De este modo, es en el interior de la infancia donde el fútbol se produce realmente como juego, como acontecimiento cultural relevante. Es alegría y risa, propiedad exclusiva del homo ridens que describiera Aristóteles; es libertad y misterio, propiedad intransferible del homo ludens que atrapara Huizinga en Homo ludens. El juego y la cultura. Así jugado, el fútbol cristaliza -diría el fantasista Dante Panzeri, que en Fútbol, dinámica de lo impensado nos pone el centro en la cabeza- como "la más perfecta introducción al hombre a la lección humana del cooperativismo, ya que una de las leyes naturales del fútbol que más hermoso lo hace es aquella de que todos necesitan de todos y nadie puede subsistir por sí solo".
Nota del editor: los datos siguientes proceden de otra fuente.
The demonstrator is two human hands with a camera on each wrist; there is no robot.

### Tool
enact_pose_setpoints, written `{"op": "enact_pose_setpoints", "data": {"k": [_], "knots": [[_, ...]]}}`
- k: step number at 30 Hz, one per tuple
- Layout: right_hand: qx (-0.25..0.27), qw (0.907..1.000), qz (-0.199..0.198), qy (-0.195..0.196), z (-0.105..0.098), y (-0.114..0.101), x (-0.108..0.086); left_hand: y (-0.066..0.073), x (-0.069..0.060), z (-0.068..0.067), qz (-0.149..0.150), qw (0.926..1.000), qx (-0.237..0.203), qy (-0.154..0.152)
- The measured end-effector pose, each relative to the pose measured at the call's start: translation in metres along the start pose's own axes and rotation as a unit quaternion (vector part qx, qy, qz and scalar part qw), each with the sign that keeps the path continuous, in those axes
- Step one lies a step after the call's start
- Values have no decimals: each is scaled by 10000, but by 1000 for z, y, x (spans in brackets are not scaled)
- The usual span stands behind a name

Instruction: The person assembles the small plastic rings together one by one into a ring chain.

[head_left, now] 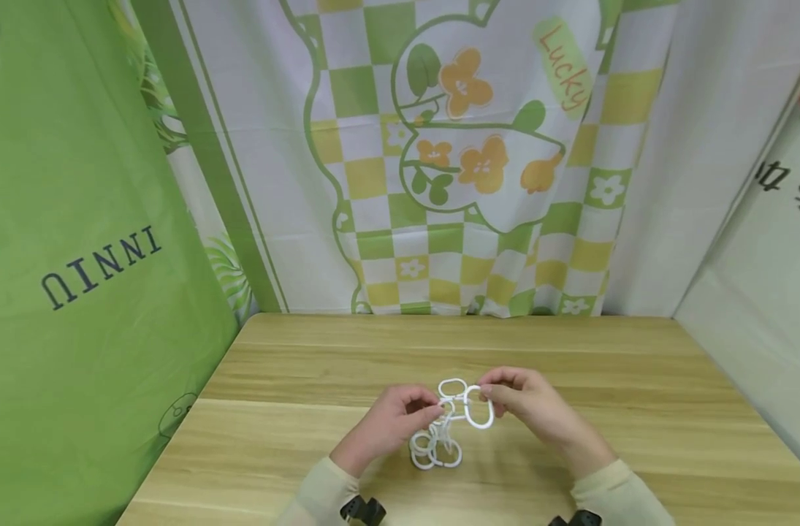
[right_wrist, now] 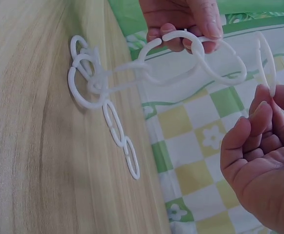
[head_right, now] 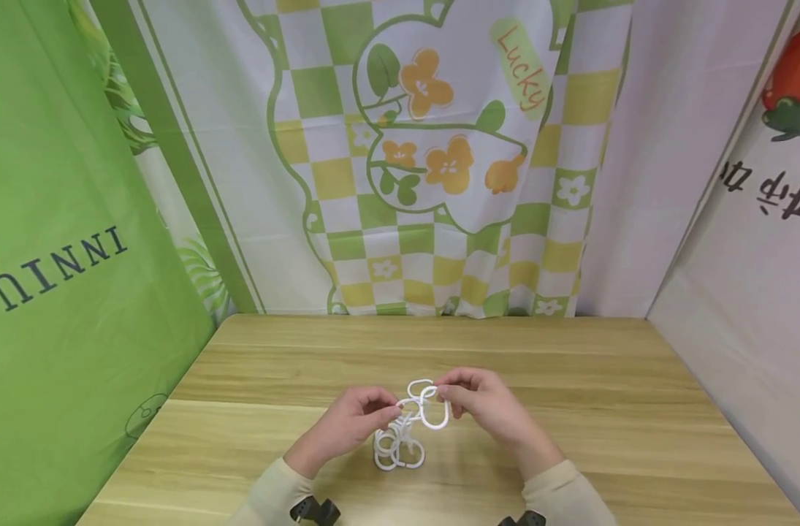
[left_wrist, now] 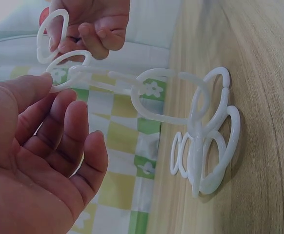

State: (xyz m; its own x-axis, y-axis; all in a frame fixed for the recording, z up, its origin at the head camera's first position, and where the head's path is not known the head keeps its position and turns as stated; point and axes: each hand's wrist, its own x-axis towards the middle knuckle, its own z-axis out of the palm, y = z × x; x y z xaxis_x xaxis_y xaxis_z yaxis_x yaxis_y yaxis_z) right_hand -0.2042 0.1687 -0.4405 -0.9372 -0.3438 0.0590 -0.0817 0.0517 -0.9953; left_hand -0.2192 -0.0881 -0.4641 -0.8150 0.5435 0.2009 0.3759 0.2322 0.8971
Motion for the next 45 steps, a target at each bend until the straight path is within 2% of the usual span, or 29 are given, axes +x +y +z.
{"op": "enact_pose_setpoints", "data": {"k": [6, 16, 21, 27, 29, 30, 37, 45], "knots": [[89, 9998, -37, -174, 5, 3, 3, 5, 0, 2, 85, 9999, 91, -80], [184, 9996, 134, -148, 10, 7, 4, 4, 0, 1, 452, 9988, 52, -184], [178, 9996, 218, -75, 12, 8, 2, 6, -2, 1, 350, 9992, 66, -154], [149, 9997, 198, 19, 15, 10, 2, 39, -9, -2, 106, 9999, 93, -96], [137, 9997, 211, 81, 16, 11, 3, 45, -10, -3, 123, 9999, 47, -91], [122, 9996, 225, 122, 17, 11, 3, 44, -10, -3, 129, 9999, 26, -76], [214, 9976, 338, 562, 18, 7, 2, 10, -3, 1, 53, 9999, 101, -35], [481, 9924, 321, 1087, 21, 1, 2, 7, -5, -4, 31, 9996, -114, -253]]}}
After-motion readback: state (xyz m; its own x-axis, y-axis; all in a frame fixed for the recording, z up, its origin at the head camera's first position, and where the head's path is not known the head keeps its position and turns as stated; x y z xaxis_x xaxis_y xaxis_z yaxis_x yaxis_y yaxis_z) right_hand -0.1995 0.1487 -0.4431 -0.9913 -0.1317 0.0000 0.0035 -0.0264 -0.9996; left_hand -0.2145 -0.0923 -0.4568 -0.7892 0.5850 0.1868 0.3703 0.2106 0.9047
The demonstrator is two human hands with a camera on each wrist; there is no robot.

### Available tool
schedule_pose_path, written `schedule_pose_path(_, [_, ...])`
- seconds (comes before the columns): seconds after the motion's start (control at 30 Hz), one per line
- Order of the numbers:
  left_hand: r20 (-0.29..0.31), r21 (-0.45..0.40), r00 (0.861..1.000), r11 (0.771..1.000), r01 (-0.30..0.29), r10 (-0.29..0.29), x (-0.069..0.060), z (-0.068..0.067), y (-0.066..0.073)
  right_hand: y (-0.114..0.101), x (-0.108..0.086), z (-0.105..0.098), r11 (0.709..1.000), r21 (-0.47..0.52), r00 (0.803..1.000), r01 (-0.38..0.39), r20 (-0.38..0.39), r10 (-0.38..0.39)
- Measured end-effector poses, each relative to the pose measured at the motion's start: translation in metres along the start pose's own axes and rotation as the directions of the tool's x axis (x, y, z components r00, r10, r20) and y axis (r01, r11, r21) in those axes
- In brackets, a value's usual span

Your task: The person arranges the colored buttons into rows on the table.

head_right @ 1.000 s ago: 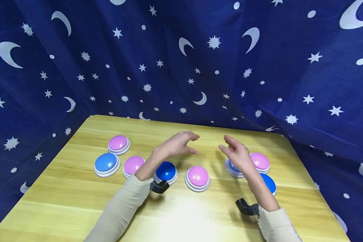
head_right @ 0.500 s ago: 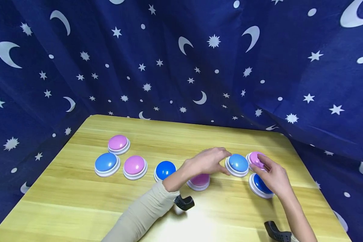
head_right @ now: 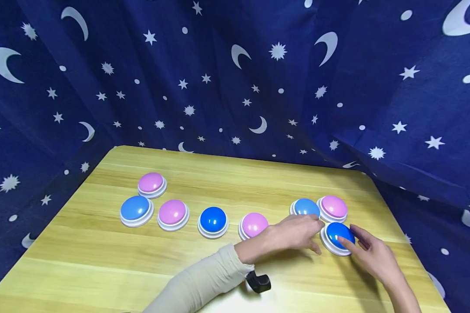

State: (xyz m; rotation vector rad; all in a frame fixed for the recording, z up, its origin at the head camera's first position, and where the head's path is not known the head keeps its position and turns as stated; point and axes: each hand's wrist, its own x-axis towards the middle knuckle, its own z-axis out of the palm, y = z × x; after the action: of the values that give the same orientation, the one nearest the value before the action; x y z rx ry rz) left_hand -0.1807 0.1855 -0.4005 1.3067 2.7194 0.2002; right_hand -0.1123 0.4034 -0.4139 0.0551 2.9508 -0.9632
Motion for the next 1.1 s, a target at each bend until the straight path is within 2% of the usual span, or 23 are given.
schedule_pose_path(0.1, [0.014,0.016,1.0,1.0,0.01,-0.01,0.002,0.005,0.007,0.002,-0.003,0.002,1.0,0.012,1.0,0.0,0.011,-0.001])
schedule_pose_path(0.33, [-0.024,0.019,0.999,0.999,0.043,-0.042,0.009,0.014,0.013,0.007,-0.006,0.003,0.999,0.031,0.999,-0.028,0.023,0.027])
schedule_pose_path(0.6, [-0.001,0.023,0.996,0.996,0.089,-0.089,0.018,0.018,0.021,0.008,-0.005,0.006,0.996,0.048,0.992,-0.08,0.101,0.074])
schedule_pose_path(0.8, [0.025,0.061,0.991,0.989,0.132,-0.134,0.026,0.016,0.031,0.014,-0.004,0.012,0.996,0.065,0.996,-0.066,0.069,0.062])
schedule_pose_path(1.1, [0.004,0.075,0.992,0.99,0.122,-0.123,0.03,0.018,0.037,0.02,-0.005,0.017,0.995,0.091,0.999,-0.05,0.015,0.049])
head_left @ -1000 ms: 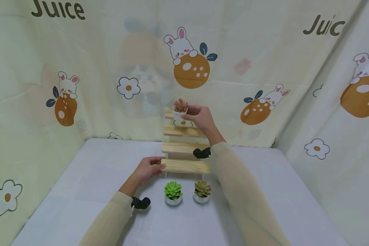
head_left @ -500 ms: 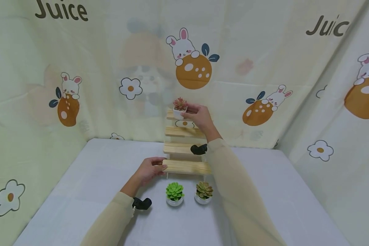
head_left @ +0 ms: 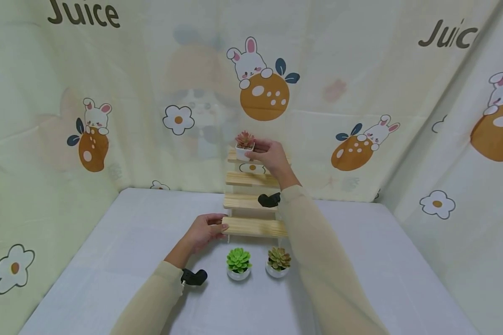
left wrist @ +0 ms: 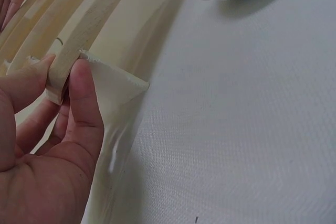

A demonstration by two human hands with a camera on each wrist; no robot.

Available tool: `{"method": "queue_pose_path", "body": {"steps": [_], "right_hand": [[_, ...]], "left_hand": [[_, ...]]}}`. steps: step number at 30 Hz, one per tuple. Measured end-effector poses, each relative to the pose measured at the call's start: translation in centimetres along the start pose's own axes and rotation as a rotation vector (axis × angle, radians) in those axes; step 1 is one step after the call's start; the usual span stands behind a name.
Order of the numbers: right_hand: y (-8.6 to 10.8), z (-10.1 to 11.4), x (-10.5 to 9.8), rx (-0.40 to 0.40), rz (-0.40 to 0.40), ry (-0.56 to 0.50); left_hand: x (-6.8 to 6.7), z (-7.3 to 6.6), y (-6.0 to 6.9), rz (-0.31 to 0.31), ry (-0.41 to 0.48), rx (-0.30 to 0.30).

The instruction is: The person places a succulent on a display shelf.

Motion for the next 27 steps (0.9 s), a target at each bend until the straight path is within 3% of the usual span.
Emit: {"method": "queue_pose_path", "body": {"steps": [14, 27], "right_hand": [[-0.99, -0.29, -0.06, 0.001, 0.033, -0.010], [-0.54, -0.13, -0.19, -0.001, 0.023, -0.022]], "left_hand": [[0.12, 0.13, -0.22, 0.007, 0.020, -0.002], [-0.01, 0.05, -0.01, -0.006, 0.041, 0.000]]}}
Point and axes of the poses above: each hand's wrist, its own y-axis away from the middle knuckle, its own x-axis out of the palm, z = x × y, the point moved 8 cm from there along -y, towards the middle knuckle, and after that the axes turned 12 degrees about x, right-handed, at the moved point
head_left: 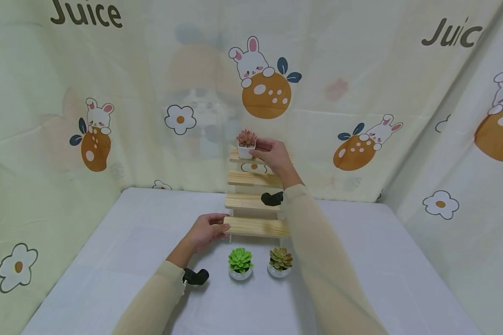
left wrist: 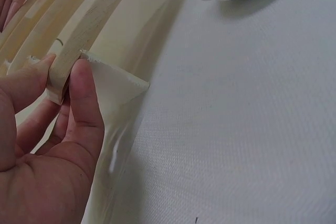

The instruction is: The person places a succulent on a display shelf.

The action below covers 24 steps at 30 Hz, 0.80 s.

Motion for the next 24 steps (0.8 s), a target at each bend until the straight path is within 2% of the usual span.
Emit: {"method": "queue_pose_path", "body": {"steps": [10, 19, 24], "right_hand": [[2.3, -0.1, -2.3, -0.065, -0.052, 0.013], [5.5, -2.2, -3.6, -0.089, -0.058, 0.020], [7.2, -2.8, -4.5, -0.107, -0.062, 0.018]], "left_hand": [[0.2, -0.2, -0.1, -0.005, -0.003, 0.009], [0.2, -0.1, 0.0, -0.011, -0.030, -0.012], [0.2, -0.1, 0.0, -0.011, -0.034, 0.005]]}}
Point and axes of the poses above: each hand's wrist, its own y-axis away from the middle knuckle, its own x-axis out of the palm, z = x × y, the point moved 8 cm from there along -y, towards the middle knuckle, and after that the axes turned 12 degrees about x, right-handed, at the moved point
Cuando se juega desde las entrañas el fútbol, consumado arte del imprevisto por sobre todo los previstos, nos recuerda al maravilloso juego de Alicia, donde "el terreno de juego era un campo surcado de ondulaciones, las bolas de croquet eran erizos vivos, tan vivos como los pájaros flamencos que con sus largos cuellos hacían las veces de mallos". Se trata -corramos antes del final de este encuentro a por el balón de oxígeno y sabiduría que Gilles Deleuze nos pasa al vacío en Lógica del sentido- de un juego "ideal" en el que "no hay sino victorias para los que han sabido jugar, es decir, afirmar y ramificar el azar, en lugar de dividirlo para dominarlo, para apostar, para ganar; un juego que sólo está en el pensamiento y no tiene otro resultado sino la obra de arte".

Cher Gilles: ese juego está en el pensamiento, en la obra de arte

... y en el potrero y la infancia (que son lo mismo).

Pablo Nacach es sociólogo y escritor. Es autor de Fútbol. La vida en domingo (Lengua de Trapo, 2006) y recientemente ha publicado Mascaras sociales: las relaciones personales en el mundo actual (Debate, 2008).